“The puzzling properties of gravity may be due to the way our universe interacts with another brane.”
If a certain version of M-theory is correct, and our universe, with one time dimension and three spatial dimensions, is a membrane existing within an eleven-dimensional structure that can accommodate a myriad of possible universes, how might our universe relate to other universes? What extradimensional rules govern the behavior of our universe? Could we be connected in some way to other universes?
Although the possibilities seem limitless, scientifically quantified parameters of our universe—such as the disparate strengths of gravitational and electromagnetic forces—can help us narrow down the vast number of options.
An example of what this could be is the Randall-Sundrum model. Gravity is extremely weak compared to electromagnetism at subatomic scales, but it dominates at interstellar distances.
If our universe is a brane in a five-dimensional bulk, a second brane with strong gravity could interact with us via the fifth dimension.
If the bulk is highly curved in that fifth dimension, our size and space could grow tremendously compared to the other brane, although our gravity would weaken accordingly.

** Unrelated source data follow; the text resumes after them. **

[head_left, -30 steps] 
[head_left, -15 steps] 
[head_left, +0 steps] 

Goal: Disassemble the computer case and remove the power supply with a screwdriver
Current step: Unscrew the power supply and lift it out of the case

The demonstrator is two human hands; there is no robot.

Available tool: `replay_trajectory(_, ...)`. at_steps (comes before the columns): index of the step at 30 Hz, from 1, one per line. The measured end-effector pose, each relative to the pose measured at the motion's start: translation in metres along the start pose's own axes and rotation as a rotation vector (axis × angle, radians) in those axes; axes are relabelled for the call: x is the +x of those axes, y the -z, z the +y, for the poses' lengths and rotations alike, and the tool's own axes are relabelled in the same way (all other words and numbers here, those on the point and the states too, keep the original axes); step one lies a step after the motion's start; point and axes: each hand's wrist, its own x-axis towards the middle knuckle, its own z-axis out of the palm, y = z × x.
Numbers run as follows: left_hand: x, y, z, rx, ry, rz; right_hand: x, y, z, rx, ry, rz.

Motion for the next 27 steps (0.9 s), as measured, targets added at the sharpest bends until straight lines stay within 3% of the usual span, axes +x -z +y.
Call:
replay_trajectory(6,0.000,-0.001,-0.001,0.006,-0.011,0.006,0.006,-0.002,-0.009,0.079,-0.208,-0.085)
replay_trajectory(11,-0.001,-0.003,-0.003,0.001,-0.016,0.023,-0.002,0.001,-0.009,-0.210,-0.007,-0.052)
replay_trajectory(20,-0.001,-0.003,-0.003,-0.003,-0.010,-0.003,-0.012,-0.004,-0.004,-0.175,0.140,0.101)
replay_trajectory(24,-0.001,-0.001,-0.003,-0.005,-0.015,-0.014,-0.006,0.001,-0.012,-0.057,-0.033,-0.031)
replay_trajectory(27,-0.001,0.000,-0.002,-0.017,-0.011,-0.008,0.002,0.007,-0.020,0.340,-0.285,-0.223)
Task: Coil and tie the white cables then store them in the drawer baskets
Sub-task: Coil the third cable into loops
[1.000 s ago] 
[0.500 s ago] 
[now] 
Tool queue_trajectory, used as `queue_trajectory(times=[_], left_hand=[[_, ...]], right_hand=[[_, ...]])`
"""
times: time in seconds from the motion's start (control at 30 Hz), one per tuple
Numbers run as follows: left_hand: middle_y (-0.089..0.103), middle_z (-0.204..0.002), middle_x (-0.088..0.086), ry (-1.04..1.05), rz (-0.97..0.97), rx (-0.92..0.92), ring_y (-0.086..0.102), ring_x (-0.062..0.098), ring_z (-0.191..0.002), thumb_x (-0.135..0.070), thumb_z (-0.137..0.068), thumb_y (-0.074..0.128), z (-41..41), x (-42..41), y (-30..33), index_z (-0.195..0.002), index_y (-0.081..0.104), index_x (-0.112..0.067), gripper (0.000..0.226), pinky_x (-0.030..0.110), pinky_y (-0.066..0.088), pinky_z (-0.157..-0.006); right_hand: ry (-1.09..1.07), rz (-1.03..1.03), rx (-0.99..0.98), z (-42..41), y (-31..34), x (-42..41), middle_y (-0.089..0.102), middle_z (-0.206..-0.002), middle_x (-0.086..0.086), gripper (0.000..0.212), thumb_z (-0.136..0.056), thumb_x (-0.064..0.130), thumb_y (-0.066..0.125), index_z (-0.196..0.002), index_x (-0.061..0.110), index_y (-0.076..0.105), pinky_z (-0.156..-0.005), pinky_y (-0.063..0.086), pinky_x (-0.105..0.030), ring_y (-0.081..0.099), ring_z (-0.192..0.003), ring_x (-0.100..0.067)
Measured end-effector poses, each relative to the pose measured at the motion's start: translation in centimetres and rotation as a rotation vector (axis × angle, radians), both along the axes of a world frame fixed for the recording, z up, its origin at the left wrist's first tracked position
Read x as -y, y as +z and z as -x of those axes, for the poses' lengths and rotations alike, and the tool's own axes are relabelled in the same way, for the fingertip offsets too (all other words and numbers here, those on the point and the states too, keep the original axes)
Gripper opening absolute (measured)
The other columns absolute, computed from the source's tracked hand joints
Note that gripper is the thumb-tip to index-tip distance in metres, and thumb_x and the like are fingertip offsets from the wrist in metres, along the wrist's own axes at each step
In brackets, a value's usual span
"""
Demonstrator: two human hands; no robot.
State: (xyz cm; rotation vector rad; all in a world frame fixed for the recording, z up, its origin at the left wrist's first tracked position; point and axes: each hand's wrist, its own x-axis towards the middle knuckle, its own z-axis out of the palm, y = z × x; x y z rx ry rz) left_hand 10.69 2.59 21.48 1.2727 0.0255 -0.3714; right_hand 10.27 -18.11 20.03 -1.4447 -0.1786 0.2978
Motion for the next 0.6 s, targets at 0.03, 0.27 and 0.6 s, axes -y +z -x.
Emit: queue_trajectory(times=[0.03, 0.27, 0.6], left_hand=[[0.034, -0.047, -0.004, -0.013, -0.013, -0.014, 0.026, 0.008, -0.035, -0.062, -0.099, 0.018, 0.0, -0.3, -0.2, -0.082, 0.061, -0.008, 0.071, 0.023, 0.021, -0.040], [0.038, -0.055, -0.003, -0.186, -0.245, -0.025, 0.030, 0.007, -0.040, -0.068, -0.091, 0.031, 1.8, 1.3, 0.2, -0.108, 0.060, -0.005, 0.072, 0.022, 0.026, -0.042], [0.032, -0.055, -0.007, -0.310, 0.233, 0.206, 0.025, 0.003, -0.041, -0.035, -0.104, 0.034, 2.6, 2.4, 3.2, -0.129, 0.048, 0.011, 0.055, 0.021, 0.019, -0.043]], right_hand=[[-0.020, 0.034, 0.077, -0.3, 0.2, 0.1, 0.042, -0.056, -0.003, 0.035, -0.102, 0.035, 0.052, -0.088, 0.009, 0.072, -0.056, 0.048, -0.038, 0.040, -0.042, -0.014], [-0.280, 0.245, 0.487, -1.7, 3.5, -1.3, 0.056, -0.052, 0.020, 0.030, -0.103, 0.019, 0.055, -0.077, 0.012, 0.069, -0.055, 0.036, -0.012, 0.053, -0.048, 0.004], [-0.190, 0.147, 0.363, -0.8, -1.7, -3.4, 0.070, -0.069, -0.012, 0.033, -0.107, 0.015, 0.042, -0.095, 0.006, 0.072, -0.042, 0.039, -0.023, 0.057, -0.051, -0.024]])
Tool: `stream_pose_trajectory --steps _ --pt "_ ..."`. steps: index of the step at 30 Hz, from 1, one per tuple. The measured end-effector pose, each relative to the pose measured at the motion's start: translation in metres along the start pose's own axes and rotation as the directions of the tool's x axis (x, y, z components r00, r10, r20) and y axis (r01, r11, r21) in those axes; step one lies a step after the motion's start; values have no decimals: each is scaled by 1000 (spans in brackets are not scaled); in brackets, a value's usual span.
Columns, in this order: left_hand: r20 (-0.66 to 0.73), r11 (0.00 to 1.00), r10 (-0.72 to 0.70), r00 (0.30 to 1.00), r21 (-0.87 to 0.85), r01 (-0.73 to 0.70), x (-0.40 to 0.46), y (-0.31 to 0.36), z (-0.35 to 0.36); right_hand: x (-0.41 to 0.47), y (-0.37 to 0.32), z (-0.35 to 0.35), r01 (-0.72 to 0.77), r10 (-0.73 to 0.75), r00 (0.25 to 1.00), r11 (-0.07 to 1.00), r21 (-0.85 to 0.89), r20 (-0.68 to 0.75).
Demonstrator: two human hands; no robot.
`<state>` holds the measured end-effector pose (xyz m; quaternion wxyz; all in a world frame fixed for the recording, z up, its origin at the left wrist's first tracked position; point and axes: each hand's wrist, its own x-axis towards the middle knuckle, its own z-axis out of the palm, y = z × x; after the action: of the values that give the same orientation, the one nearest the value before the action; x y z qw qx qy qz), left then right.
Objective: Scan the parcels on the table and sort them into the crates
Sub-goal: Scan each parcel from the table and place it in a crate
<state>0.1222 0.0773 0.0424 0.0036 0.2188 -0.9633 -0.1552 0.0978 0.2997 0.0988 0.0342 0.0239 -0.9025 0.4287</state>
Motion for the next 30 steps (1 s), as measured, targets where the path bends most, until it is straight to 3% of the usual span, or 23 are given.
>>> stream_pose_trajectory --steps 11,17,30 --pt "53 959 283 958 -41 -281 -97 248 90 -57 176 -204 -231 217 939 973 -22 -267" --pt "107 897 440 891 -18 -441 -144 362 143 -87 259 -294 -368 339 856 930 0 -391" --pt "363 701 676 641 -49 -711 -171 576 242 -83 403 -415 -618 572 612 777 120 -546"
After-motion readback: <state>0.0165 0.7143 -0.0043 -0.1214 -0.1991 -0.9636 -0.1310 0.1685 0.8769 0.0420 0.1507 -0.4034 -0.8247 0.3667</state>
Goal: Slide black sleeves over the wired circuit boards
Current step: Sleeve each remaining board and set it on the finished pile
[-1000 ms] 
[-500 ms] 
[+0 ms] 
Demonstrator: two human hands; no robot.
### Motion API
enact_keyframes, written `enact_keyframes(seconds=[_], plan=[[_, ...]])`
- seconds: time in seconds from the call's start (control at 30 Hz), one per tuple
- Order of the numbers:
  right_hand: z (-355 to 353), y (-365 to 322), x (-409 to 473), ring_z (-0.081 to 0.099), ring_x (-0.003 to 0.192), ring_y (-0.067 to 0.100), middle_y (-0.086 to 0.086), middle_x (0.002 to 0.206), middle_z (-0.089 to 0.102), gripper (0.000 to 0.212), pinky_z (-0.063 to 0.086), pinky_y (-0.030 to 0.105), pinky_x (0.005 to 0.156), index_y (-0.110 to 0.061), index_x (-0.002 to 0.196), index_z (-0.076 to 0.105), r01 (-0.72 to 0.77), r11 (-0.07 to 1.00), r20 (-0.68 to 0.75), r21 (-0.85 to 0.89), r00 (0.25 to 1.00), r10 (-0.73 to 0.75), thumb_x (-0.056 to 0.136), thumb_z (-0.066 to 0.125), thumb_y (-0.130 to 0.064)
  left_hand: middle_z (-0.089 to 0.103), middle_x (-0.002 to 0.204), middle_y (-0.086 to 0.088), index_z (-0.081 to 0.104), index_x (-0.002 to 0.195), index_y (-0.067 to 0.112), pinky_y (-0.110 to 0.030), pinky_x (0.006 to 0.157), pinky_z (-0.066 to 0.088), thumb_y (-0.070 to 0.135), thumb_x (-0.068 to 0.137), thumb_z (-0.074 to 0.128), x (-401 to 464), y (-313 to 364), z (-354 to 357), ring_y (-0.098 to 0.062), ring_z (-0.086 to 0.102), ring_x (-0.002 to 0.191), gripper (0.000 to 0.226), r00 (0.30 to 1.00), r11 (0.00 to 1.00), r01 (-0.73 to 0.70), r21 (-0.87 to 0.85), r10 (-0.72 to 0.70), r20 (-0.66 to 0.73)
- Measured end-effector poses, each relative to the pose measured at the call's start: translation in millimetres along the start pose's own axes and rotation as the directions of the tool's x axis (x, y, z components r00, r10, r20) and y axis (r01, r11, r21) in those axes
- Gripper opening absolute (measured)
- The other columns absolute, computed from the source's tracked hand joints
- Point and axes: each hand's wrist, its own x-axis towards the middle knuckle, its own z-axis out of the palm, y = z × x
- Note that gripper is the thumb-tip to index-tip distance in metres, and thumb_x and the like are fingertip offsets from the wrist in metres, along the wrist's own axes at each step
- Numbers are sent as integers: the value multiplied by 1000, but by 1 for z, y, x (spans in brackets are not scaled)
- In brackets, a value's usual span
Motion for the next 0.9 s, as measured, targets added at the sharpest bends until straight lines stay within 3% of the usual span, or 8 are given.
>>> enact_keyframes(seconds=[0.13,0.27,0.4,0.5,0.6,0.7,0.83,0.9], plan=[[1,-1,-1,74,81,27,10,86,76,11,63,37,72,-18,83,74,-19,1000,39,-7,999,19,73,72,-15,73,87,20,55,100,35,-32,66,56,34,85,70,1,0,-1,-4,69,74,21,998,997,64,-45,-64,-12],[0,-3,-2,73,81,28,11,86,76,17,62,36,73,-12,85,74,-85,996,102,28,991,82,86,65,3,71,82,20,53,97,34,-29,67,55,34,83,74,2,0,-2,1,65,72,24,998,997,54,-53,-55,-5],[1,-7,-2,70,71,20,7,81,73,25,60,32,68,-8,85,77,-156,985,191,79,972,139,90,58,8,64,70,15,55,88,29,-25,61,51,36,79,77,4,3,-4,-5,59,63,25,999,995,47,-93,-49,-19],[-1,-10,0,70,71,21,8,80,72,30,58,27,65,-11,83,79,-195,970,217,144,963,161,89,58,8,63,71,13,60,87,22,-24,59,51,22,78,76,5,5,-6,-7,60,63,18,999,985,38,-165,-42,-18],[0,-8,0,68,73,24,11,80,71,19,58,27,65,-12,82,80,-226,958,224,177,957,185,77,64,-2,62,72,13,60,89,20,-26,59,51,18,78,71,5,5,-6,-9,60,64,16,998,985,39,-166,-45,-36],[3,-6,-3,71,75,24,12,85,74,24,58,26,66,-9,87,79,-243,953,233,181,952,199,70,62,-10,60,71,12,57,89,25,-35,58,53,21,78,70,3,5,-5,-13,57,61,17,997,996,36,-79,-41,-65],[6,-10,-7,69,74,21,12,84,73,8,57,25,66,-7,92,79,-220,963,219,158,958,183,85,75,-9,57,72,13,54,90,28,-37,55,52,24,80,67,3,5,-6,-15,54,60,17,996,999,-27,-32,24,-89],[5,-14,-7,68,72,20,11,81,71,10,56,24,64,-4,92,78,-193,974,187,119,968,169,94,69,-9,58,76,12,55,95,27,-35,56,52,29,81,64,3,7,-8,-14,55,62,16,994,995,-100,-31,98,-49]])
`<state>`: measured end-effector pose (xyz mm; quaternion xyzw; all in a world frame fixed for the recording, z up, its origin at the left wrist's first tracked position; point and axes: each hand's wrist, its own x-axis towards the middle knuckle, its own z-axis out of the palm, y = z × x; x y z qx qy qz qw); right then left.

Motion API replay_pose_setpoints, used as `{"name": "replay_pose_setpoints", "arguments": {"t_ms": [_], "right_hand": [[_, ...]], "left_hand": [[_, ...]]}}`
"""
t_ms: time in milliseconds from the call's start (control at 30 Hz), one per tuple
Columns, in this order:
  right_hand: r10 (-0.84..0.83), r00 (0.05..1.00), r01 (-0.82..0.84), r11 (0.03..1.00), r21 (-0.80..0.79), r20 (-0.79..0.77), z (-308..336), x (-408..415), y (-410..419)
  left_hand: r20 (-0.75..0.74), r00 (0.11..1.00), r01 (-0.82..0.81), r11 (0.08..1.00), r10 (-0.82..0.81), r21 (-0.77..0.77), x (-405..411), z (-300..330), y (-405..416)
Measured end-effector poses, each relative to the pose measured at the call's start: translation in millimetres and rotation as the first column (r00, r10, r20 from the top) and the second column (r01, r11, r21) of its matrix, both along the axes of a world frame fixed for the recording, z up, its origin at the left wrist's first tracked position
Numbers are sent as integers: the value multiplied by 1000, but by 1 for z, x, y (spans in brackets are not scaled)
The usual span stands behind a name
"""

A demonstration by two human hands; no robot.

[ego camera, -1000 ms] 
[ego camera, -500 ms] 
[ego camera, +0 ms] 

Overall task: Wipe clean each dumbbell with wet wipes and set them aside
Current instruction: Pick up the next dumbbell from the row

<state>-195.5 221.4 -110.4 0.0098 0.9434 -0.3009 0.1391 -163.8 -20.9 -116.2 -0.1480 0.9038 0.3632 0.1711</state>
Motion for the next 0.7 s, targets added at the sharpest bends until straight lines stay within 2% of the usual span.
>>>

Even if we cannot perceive either the bulk or the other brane, our connection to them would be the cause of the cosmos we experience today.
There is at least one plausible model of how cosmic forces work that postulates that our universe is constantly interacting with a different space-time structure within an even higher-dimensional structure.
Experimental verification of any theory of connected membranes or warped dimensions of space-time will be extremely complex. One possibility is that collisions of subatomic particles at very high energy could make it possible to detect gravitons—the hypothetical carrier of the gravitational force—in our space-time for fleeting moments.
However, although collisions have been occurring at CERN's Large Hadron Collider for years, no such detections have occurred so far.